→ ABOUT THIS TASK: Reproduce word for word the lines between those holding "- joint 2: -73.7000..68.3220" and "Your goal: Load", inclusive, and nothing else from the data below.

Records from a collection
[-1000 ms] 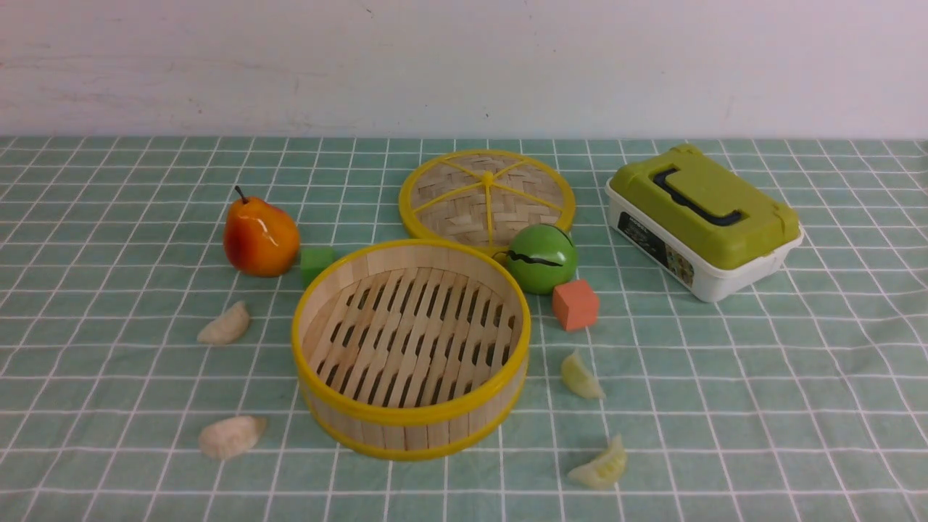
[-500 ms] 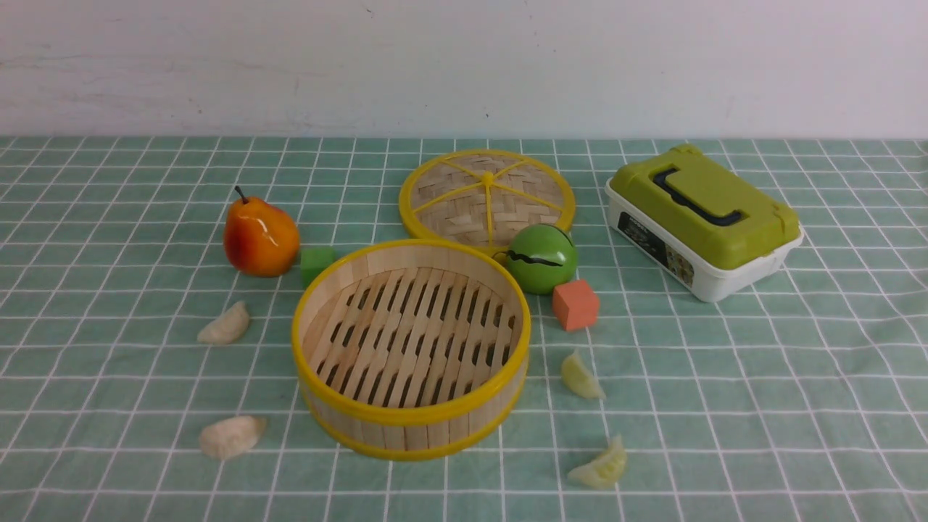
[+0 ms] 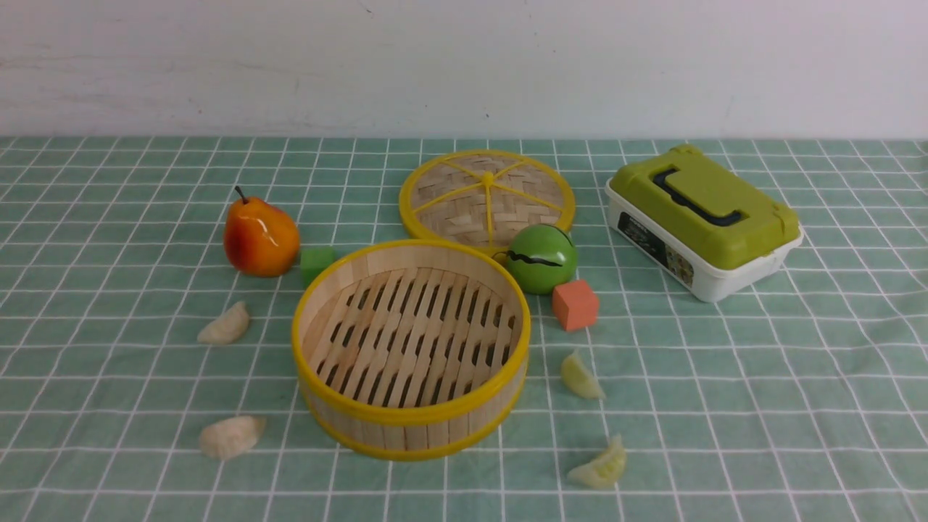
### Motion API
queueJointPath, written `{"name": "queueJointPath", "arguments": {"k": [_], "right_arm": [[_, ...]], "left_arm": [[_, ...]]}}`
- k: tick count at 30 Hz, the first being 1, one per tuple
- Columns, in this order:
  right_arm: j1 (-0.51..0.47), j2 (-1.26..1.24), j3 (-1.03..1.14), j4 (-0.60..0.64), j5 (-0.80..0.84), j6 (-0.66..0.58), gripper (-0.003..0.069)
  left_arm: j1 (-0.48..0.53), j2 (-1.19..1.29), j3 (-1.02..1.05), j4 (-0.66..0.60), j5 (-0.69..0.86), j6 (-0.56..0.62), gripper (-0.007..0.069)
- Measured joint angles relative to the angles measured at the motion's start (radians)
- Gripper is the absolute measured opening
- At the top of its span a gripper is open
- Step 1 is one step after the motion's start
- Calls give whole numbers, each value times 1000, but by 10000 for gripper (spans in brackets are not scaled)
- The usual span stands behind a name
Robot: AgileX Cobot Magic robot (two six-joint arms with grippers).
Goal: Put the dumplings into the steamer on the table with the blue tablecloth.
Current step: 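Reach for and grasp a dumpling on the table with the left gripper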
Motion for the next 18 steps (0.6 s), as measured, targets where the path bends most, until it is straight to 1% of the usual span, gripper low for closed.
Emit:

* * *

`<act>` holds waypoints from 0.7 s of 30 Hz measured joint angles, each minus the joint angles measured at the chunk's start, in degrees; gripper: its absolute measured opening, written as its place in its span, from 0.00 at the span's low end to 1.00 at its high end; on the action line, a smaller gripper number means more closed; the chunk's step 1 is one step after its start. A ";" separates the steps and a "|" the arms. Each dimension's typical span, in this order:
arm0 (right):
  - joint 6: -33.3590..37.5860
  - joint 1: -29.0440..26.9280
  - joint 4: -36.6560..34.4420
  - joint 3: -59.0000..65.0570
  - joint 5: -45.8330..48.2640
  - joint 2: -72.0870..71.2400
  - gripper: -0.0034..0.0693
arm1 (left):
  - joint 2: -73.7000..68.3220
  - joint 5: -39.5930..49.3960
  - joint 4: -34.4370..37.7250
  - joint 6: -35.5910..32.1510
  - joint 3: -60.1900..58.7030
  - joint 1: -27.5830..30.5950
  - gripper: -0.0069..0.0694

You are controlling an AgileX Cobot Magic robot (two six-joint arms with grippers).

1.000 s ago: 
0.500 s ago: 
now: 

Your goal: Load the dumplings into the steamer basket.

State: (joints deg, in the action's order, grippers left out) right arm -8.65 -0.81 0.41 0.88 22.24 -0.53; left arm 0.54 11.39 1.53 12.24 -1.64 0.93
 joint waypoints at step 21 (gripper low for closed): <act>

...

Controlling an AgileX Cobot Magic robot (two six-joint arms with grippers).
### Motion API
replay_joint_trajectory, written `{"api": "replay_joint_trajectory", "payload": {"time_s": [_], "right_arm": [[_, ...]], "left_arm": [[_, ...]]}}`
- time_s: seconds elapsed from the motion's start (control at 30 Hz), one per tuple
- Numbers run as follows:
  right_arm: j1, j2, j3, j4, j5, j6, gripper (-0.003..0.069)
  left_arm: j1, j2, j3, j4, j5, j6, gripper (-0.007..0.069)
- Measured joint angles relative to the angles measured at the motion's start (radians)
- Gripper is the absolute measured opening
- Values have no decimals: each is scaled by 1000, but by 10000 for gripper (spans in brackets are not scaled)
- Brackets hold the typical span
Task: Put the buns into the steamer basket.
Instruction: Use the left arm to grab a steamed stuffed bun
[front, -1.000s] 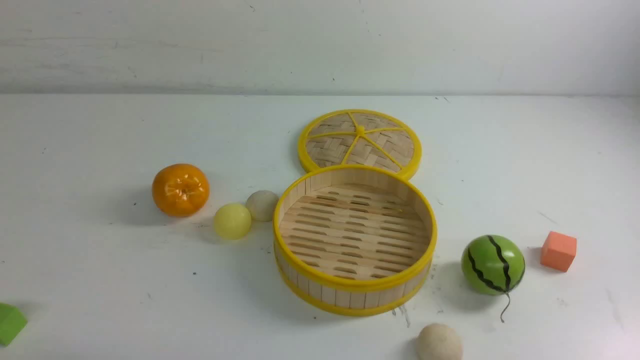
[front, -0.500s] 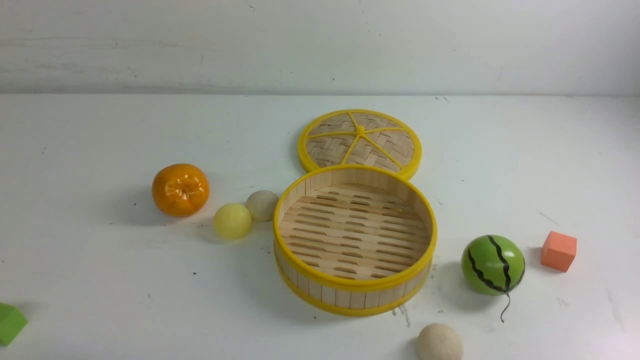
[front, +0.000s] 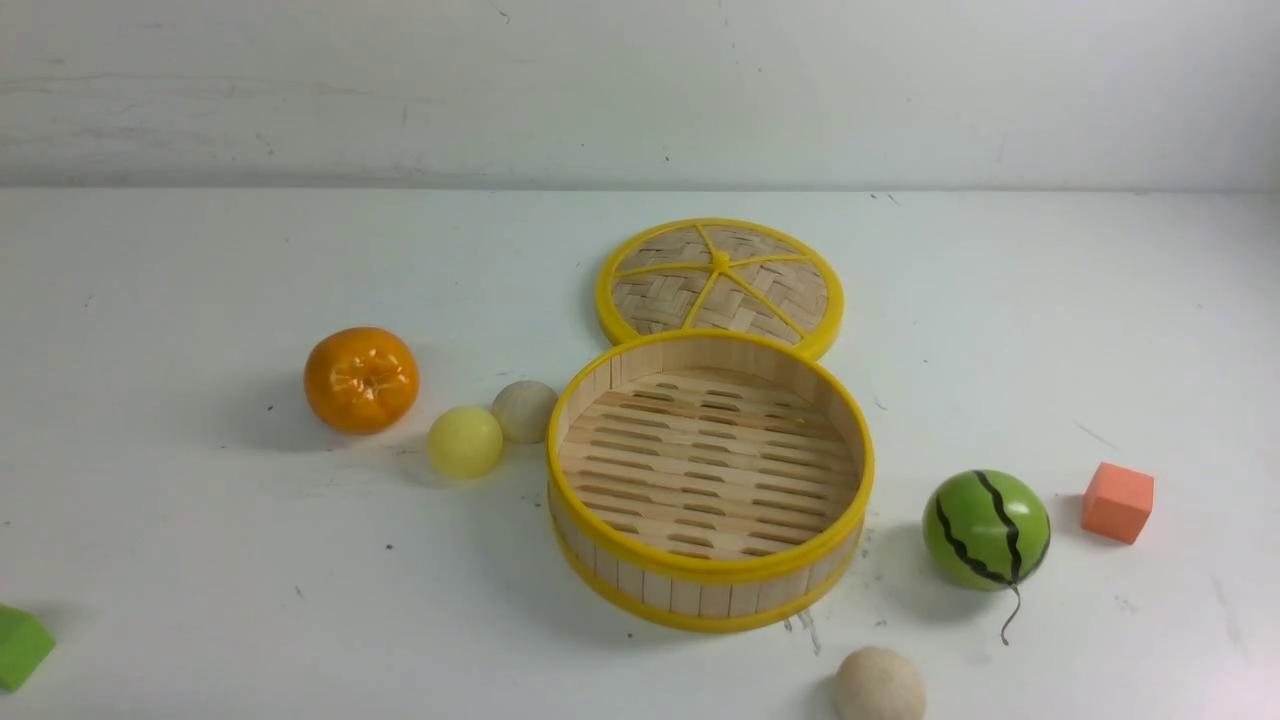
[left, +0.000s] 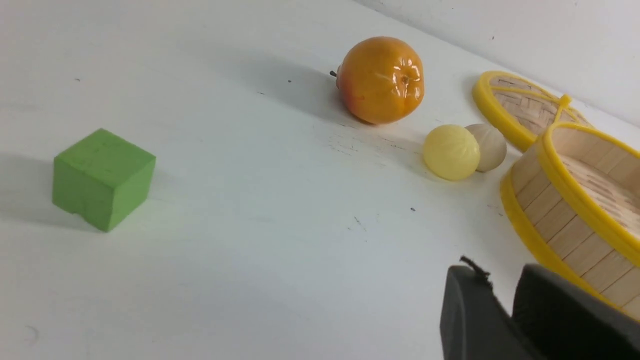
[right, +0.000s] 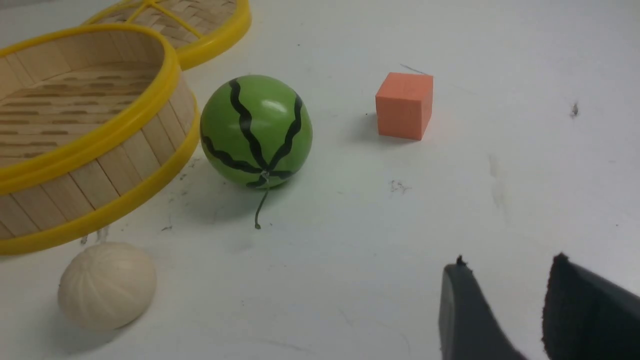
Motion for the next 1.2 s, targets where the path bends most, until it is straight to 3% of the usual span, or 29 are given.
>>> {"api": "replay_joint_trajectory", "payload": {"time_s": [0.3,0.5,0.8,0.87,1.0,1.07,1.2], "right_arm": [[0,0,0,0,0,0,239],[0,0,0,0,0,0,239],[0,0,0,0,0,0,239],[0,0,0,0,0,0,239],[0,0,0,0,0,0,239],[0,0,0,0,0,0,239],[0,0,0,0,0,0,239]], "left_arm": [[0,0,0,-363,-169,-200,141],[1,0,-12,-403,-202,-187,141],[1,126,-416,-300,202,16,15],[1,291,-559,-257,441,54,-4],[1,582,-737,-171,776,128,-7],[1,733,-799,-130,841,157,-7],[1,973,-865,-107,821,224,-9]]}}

→ EXERCISE RESULT:
  - joint 2: -73.7000..68.3220
  - joint 5: -39.5930..49.3960
  - joint 4: -34.4370..37.7250
  - joint 6: -35.5910..32.1510
  - joint 3: -60.1900..58.7030
  - joint 1: -27.5830..30.5950
  - gripper: -0.0069..0.0694

You are controlling an AgileX Cobot Magic robot (two six-joint arms with grippers).

1.000 s ago: 
0.500 s ago: 
now: 

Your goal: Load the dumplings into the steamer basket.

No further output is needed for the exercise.